Stored data:
____
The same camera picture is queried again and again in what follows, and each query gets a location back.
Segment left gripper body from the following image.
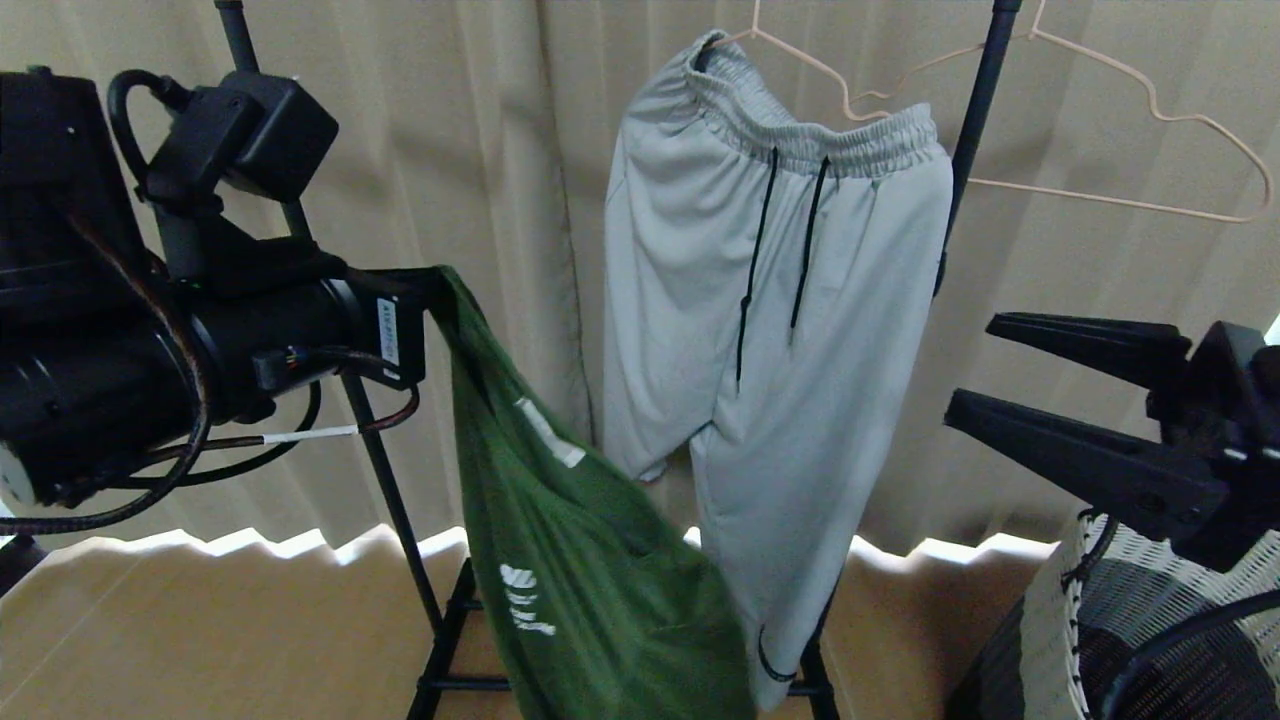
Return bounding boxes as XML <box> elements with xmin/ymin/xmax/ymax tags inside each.
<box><xmin>193</xmin><ymin>267</ymin><xmax>429</xmax><ymax>422</ymax></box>

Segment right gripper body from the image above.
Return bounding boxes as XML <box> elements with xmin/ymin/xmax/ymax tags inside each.
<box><xmin>1145</xmin><ymin>320</ymin><xmax>1280</xmax><ymax>573</ymax></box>

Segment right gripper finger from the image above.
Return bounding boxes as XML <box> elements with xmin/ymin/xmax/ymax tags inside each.
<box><xmin>944</xmin><ymin>388</ymin><xmax>1232</xmax><ymax>542</ymax></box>
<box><xmin>985</xmin><ymin>312</ymin><xmax>1197</xmax><ymax>392</ymax></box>

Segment pale grey shorts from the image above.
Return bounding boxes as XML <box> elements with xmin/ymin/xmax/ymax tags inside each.
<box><xmin>602</xmin><ymin>30</ymin><xmax>954</xmax><ymax>713</ymax></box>

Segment green shirt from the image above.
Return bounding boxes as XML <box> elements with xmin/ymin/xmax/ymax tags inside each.
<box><xmin>428</xmin><ymin>265</ymin><xmax>758</xmax><ymax>720</ymax></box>

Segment pink clothes hanger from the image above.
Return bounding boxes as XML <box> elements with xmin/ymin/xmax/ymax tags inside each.
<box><xmin>700</xmin><ymin>0</ymin><xmax>891</xmax><ymax>123</ymax></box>
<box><xmin>850</xmin><ymin>0</ymin><xmax>1273</xmax><ymax>223</ymax></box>

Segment white laundry basket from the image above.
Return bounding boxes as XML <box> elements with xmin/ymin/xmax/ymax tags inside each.
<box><xmin>945</xmin><ymin>505</ymin><xmax>1280</xmax><ymax>720</ymax></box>

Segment black clothes rack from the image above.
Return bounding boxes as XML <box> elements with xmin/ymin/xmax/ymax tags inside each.
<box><xmin>213</xmin><ymin>0</ymin><xmax>1023</xmax><ymax>720</ymax></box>

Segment beige curtain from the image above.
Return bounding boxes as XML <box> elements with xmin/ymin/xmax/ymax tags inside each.
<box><xmin>0</xmin><ymin>0</ymin><xmax>1280</xmax><ymax>561</ymax></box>

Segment black cable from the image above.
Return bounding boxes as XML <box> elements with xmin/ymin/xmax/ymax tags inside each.
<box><xmin>105</xmin><ymin>68</ymin><xmax>193</xmax><ymax>193</ymax></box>
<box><xmin>120</xmin><ymin>380</ymin><xmax>324</xmax><ymax>491</ymax></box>
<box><xmin>0</xmin><ymin>210</ymin><xmax>213</xmax><ymax>537</ymax></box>

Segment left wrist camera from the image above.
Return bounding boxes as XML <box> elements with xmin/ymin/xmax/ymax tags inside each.
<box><xmin>140</xmin><ymin>68</ymin><xmax>346</xmax><ymax>296</ymax></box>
____
Print all the lines above exactly as they are, but without the pictures.

- [Task output]
The same camera picture is queried again and again in what follows, and each query gets a location back.
Segment left gripper body from the following image.
Return bounding boxes as XML <box> elements with xmin/ymin/xmax/ymax tags inside each.
<box><xmin>193</xmin><ymin>267</ymin><xmax>429</xmax><ymax>422</ymax></box>

Segment right gripper body from the image above.
Return bounding boxes as XML <box> elements with xmin/ymin/xmax/ymax tags inside each.
<box><xmin>1145</xmin><ymin>320</ymin><xmax>1280</xmax><ymax>573</ymax></box>

Segment right gripper finger from the image above.
Return bounding boxes as XML <box> elements with xmin/ymin/xmax/ymax tags inside each.
<box><xmin>944</xmin><ymin>388</ymin><xmax>1232</xmax><ymax>542</ymax></box>
<box><xmin>985</xmin><ymin>312</ymin><xmax>1197</xmax><ymax>392</ymax></box>

Segment pale grey shorts from the image above.
Return bounding boxes as XML <box> elements with xmin/ymin/xmax/ymax tags inside each.
<box><xmin>602</xmin><ymin>30</ymin><xmax>954</xmax><ymax>713</ymax></box>

Segment green shirt from the image above.
Return bounding boxes as XML <box> elements with xmin/ymin/xmax/ymax tags inside each.
<box><xmin>428</xmin><ymin>265</ymin><xmax>758</xmax><ymax>720</ymax></box>

Segment pink clothes hanger from the image above.
Return bounding boxes as XML <box> elements with xmin/ymin/xmax/ymax tags inside each.
<box><xmin>700</xmin><ymin>0</ymin><xmax>891</xmax><ymax>123</ymax></box>
<box><xmin>850</xmin><ymin>0</ymin><xmax>1273</xmax><ymax>223</ymax></box>

Segment white laundry basket from the image above.
Return bounding boxes as XML <box> elements with xmin/ymin/xmax/ymax tags inside each.
<box><xmin>945</xmin><ymin>505</ymin><xmax>1280</xmax><ymax>720</ymax></box>

Segment black clothes rack from the image above.
Return bounding boxes as XML <box> elements with xmin/ymin/xmax/ymax tags inside each.
<box><xmin>213</xmin><ymin>0</ymin><xmax>1023</xmax><ymax>720</ymax></box>

Segment beige curtain from the image above.
Return bounding boxes as XML <box> elements with xmin/ymin/xmax/ymax tags inside each.
<box><xmin>0</xmin><ymin>0</ymin><xmax>1280</xmax><ymax>561</ymax></box>

Segment black cable from the image above.
Return bounding boxes as XML <box> elements with xmin/ymin/xmax/ymax tags inside each.
<box><xmin>105</xmin><ymin>68</ymin><xmax>193</xmax><ymax>193</ymax></box>
<box><xmin>120</xmin><ymin>380</ymin><xmax>324</xmax><ymax>491</ymax></box>
<box><xmin>0</xmin><ymin>210</ymin><xmax>213</xmax><ymax>537</ymax></box>

Segment left wrist camera from the image above.
Return bounding boxes as XML <box> elements with xmin/ymin/xmax/ymax tags inside each.
<box><xmin>140</xmin><ymin>68</ymin><xmax>346</xmax><ymax>296</ymax></box>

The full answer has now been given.